Task objective
Reproduce every record below exactly, with the pictures left out.

+-------+

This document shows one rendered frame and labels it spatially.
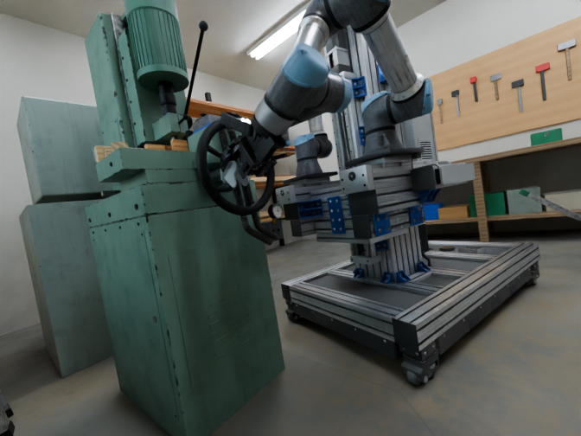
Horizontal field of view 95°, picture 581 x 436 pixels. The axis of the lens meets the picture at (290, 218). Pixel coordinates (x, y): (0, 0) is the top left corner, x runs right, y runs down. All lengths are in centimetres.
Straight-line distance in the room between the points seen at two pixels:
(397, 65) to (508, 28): 307
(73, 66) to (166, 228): 300
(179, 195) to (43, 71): 286
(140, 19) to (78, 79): 250
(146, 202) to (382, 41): 83
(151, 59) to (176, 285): 76
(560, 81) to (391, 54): 297
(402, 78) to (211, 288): 93
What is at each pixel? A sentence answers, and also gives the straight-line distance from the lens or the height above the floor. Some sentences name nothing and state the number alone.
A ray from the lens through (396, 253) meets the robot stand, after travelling 142.
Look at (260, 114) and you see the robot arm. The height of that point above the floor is 85.
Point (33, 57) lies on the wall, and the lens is 368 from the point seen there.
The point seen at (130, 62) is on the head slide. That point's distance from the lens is 130.
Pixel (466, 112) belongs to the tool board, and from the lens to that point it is 385.
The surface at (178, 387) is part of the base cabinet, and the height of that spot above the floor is 20.
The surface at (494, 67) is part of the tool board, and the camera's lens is 392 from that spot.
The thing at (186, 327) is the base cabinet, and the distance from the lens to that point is 93.
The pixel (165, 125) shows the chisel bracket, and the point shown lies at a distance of 112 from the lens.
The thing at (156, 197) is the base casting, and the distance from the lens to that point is 87.
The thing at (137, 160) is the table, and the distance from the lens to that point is 87.
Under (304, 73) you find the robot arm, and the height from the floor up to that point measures 89.
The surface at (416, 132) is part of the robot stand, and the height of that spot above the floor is 94.
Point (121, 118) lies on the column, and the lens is 129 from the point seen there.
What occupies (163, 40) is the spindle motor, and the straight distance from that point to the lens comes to 119.
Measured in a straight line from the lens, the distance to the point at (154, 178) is 88.
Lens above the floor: 68
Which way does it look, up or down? 3 degrees down
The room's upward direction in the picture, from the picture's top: 9 degrees counter-clockwise
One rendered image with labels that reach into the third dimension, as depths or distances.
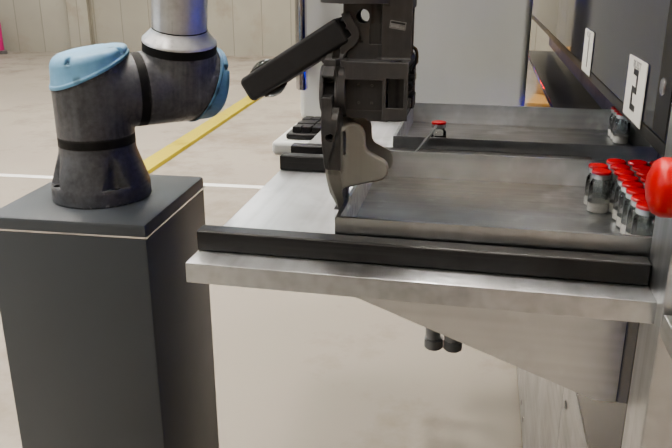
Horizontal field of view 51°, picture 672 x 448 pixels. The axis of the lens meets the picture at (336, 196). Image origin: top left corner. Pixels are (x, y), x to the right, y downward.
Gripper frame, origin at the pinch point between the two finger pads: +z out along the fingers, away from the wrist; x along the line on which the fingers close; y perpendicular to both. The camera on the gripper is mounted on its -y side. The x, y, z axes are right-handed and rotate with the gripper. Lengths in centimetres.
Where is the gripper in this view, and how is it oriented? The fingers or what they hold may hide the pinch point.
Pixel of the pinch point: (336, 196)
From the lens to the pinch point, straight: 70.3
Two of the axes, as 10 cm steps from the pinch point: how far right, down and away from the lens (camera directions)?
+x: 2.0, -3.0, 9.3
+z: 0.0, 9.5, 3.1
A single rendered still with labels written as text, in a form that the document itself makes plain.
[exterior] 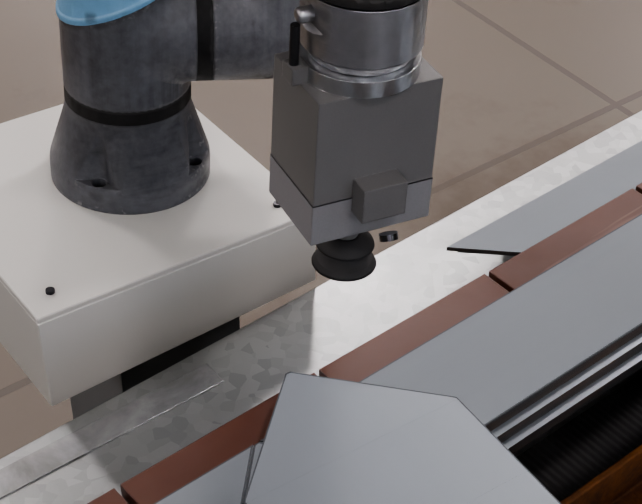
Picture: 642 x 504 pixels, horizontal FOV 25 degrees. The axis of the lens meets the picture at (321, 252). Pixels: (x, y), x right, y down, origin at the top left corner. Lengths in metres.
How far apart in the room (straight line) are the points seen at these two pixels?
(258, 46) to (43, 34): 1.84
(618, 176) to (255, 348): 0.42
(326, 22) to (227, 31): 0.44
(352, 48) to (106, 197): 0.54
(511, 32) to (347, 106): 2.23
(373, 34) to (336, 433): 0.33
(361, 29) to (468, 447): 0.34
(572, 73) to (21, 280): 1.85
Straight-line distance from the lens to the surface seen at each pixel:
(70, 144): 1.35
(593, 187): 1.48
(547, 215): 1.44
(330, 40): 0.84
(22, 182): 1.39
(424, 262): 1.43
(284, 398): 1.06
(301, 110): 0.87
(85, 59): 1.29
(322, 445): 1.03
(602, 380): 1.13
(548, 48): 3.03
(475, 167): 2.68
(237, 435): 1.07
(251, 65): 1.29
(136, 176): 1.33
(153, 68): 1.28
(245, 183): 1.38
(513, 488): 1.02
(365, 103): 0.86
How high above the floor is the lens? 1.62
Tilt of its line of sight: 41 degrees down
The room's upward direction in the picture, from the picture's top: straight up

+-------+

Task output
This document shows one rendered frame and labels it spatially.
Horizontal field of view 95°, picture 581 x 436 pixels. The axis of the lens meets the picture at (290, 218). Pixel coordinates (x, y): (0, 0) is the top left corner, x runs right, y runs down. All lengths are in centimetres.
Straight-line distance in the room between the points seen at two pixels:
(397, 65) to (508, 28): 307
(73, 66) to (166, 228): 300
(179, 195) to (43, 71): 286
(140, 19) to (78, 79): 250
(146, 202) to (382, 41): 83
(151, 59) to (176, 285): 76
(560, 81) to (391, 54): 297
(402, 78) to (211, 288): 93
What is at each pixel? A sentence answers, and also gives the straight-line distance from the lens or the height above the floor. Some sentences name nothing and state the number alone.
A ray from the lens through (396, 253) meets the robot stand, after travelling 142.
Look at (260, 114) and you see the robot arm. The height of that point above the floor is 85.
Point (33, 57) lies on the wall, and the lens is 368 from the point seen there.
The point seen at (130, 62) is on the head slide. That point's distance from the lens is 130.
Pixel (466, 112) belongs to the tool board, and from the lens to that point it is 385.
The surface at (178, 387) is part of the base cabinet, and the height of that spot above the floor is 20.
The surface at (494, 67) is part of the tool board, and the camera's lens is 392 from that spot.
The thing at (186, 327) is the base cabinet, and the distance from the lens to that point is 93.
The pixel (165, 125) shows the chisel bracket, and the point shown lies at a distance of 112 from the lens.
The thing at (156, 197) is the base casting, and the distance from the lens to that point is 87.
The thing at (137, 160) is the table, and the distance from the lens to that point is 87.
Under (304, 73) you find the robot arm, and the height from the floor up to that point measures 89.
The surface at (416, 132) is part of the robot stand, and the height of that spot above the floor is 94.
Point (121, 118) lies on the column, and the lens is 129 from the point seen there.
What occupies (163, 40) is the spindle motor, and the straight distance from that point to the lens comes to 119.
Measured in a straight line from the lens, the distance to the point at (154, 178) is 88.
Lens above the floor: 68
Which way does it look, up or down? 3 degrees down
The room's upward direction in the picture, from the picture's top: 9 degrees counter-clockwise
One rendered image with labels that reach into the third dimension, as depths or distances.
Horizontal field of view 51°, picture 672 x 448 pixels. The axis of the lens meets the picture at (336, 196). Image origin: top left corner. Pixels are (x, y), x to the right, y downward.
Gripper frame, origin at the pinch point between the two finger pads: +z out along the fingers, away from the wrist; x along the line on which the fingers close; y perpendicular to both. The camera on the gripper is mounted on its -y side. The x, y, z axes are right-handed and rotate with the gripper. Lengths in centimetres.
Where is the gripper in this view, and how is it oriented? The fingers or what they hold may hide the pinch point.
Pixel of the pinch point: (336, 196)
From the lens to the pinch point, straight: 70.3
Two of the axes, as 10 cm steps from the pinch point: how far right, down and away from the lens (camera directions)?
+x: 2.0, -3.0, 9.3
+z: 0.0, 9.5, 3.1
A single rendered still with labels written as text, in a form that the document itself makes plain.
[exterior] 
Picture: 642 x 504 pixels, horizontal FOV 25 degrees. The axis of the lens meets the picture at (321, 252). Pixels: (x, y), x right, y down, origin at the top left corner. Lengths in metres.
How far apart in the room (straight line) are the points seen at these two pixels?
(258, 46) to (43, 34): 1.84
(618, 176) to (255, 348): 0.42
(326, 22) to (227, 31): 0.44
(352, 48) to (106, 197): 0.54
(511, 32) to (347, 106): 2.23
(373, 34) to (336, 433): 0.33
(361, 29) to (468, 447): 0.34
(572, 73) to (21, 280): 1.85
Straight-line distance from the lens to the surface seen at each pixel:
(70, 144): 1.35
(593, 187): 1.48
(547, 215): 1.44
(330, 40): 0.84
(22, 182): 1.39
(424, 262): 1.43
(284, 398): 1.06
(301, 110): 0.87
(85, 59): 1.29
(322, 445): 1.03
(602, 380): 1.13
(548, 48): 3.03
(475, 167): 2.68
(237, 435): 1.07
(251, 65): 1.29
(136, 176): 1.33
(153, 68): 1.28
(245, 183): 1.38
(513, 488): 1.02
(365, 103): 0.86
How high above the floor is the lens? 1.62
Tilt of its line of sight: 41 degrees down
The room's upward direction in the picture, from the picture's top: straight up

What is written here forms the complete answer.